Essa "constatação" deveria inspirar nosso desgosto e levar-nos a votar alhures. Por quê? Fácil: porque é muita coisa, ou melhor, são coisas que muitos querem e não conseguem fazer. Mas pouco importam os detalhes; o que vale nesse apelo um pouco escroto é que somos chamados a votar contra quem "goza" demais.

Em geral, a birra inspirada pelos supostos "prazeres" dos outros tem esta motivação: detestamos os que alcançam o que nós não nos permitimos porque temos raiva de nossas próprias limitações. Em suma, a charge contra Marta pedia que nosso voto fosse inspirado pela repressão que impomos (ou que é imposta) a nossos desejos. Era um apelo aos eleitores reprimidos.

Outro caso, agora americano.
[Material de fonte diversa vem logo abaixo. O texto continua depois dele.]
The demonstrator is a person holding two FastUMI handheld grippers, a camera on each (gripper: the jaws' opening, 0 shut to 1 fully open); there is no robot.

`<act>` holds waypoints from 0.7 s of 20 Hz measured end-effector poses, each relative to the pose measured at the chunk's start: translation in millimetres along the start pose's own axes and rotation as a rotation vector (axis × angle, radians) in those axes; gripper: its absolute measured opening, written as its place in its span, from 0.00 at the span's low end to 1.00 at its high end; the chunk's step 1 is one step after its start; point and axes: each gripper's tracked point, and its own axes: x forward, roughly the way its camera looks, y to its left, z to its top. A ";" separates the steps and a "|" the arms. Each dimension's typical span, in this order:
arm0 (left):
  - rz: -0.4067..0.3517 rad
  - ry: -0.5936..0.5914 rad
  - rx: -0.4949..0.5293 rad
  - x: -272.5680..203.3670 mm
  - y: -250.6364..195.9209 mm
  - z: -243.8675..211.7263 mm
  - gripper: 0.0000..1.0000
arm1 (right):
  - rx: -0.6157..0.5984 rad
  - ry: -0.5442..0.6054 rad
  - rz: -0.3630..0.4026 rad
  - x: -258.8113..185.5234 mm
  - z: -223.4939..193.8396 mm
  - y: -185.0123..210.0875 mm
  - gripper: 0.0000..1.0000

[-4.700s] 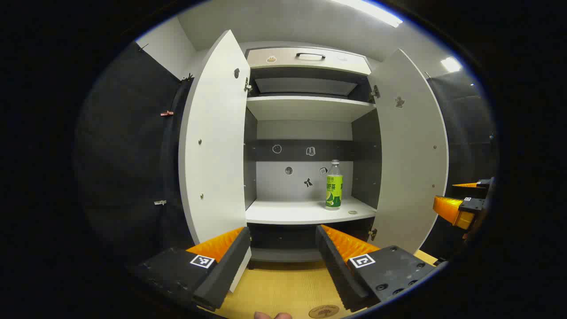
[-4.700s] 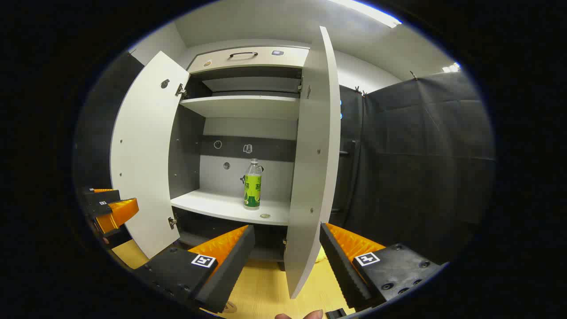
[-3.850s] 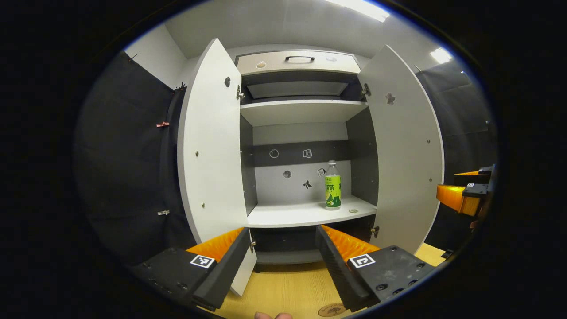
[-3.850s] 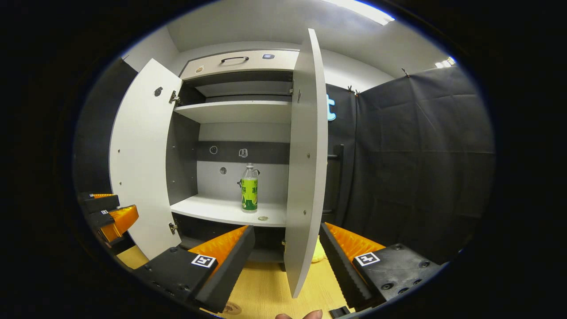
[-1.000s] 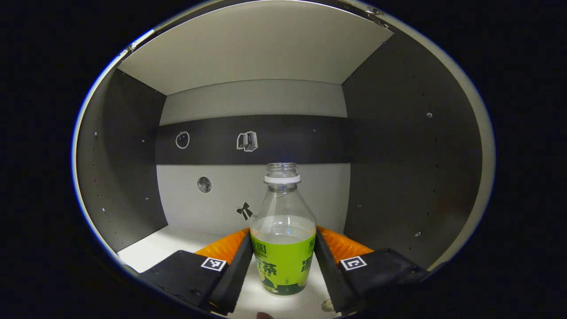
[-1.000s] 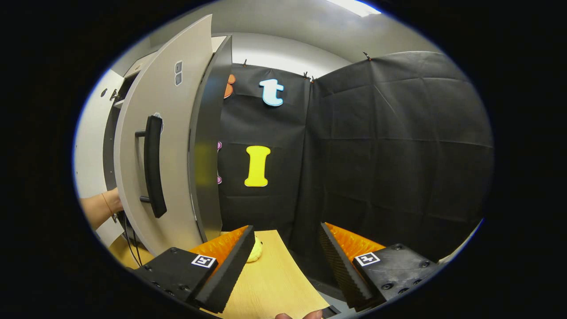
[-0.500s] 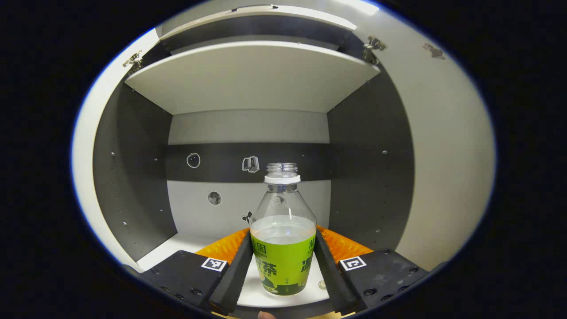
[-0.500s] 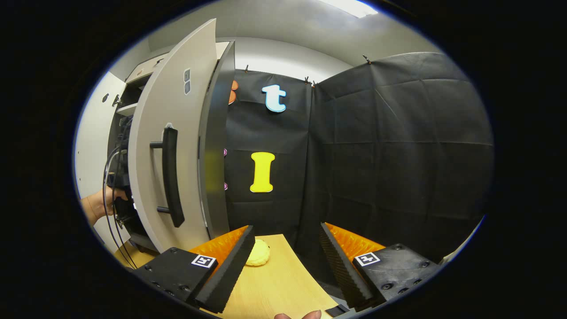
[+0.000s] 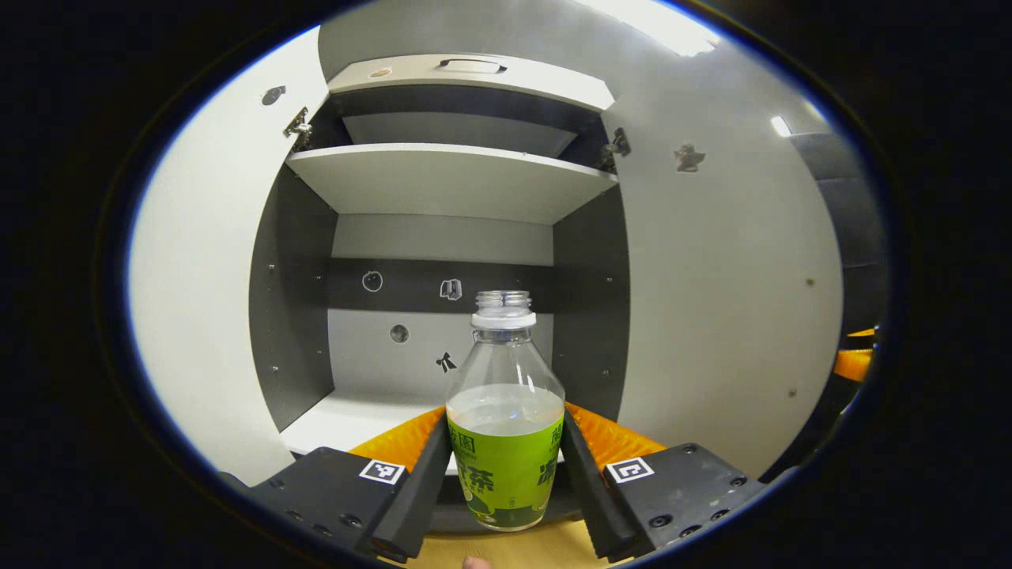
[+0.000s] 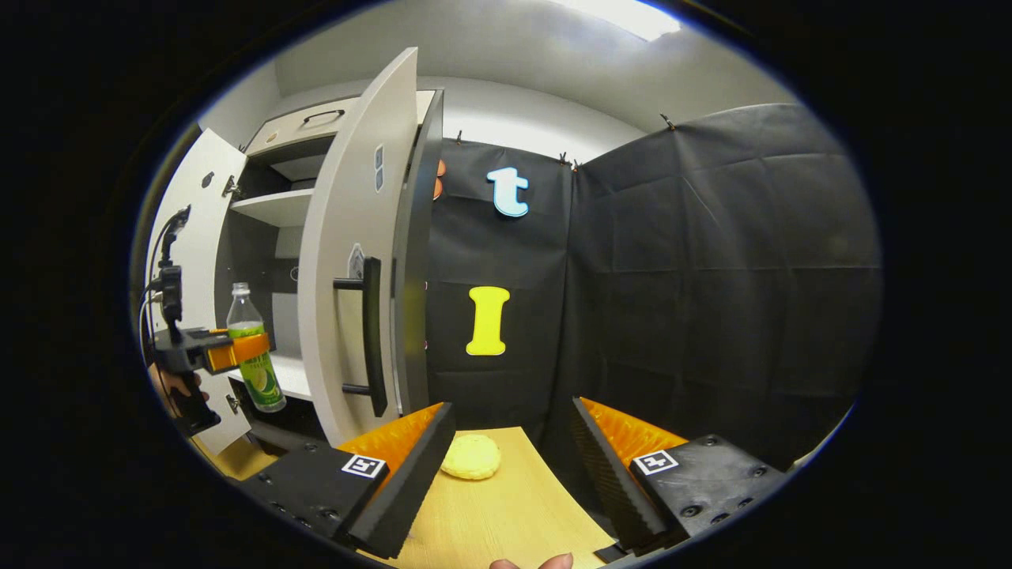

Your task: Grasp the bottle in the cabinet with the left hand and place it on the coaster, then close the right door with the right hand and the left door with the left hand.

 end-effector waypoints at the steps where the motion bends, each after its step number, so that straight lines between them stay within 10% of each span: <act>1: 0.000 0.000 0.002 -14.5 0.0 -7.9 0.78 | -0.002 -0.001 0.004 -2.2 1.8 3.0 0.97; 14: -0.056 0.013 0.020 -148.6 -41.8 -161.1 0.77 | 0.024 0.013 0.069 -20.0 22.3 37.9 0.97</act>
No dia posterior à convenção democrata, um provedor de internet dos EUA pediu a seus assinantes que se pronunciassem sobre algumas citações dos discursos da convenção do Partido Democrata. As frases partidárias receberam, sistematicamente, 50% de votos a favor e 50% contra. É claro, a sociedade americana é politicamente dividida ao meio; se os democratas gostavam, os republicanos não gostavam. Mas havia uma citação (do discurso de Barack Obama) que dizia: "Não existem uma América progressista e uma América conservadora, existem os Estados Unidos da América". Essa frase levou 87% de aprovação.

Patriotismo genérico dos eleitores? Parece-me mais provável que os eleitores estejam cansados de serem contrapostos coletivamente. Talvez se lembrem do seguinte: o que eles compartilham de mais relevante não são as camisetas e os chapéus dos partidos, mas o barco no qual estão todos e para o qual se trata de inventar a melhor rota possível.

Ser democrata, republicano, serrista, malufista ou "martista" é uma maneira de abdicar de boa parte de nossa subjetividade em favor de uma identidade de grupo. É uma maneira de votar com a paixão narcisista de ser sempre igual a si mesmo e a alguns outros que são iguais à gente.

Pois é, eu (e não devo ser o único) preferiria que as campanhas me encorajassem a votar com meus sonhos e meus desejos, não com a raiva de minhas repressões nem com o conforto duvidoso de minhas identificações de grupo.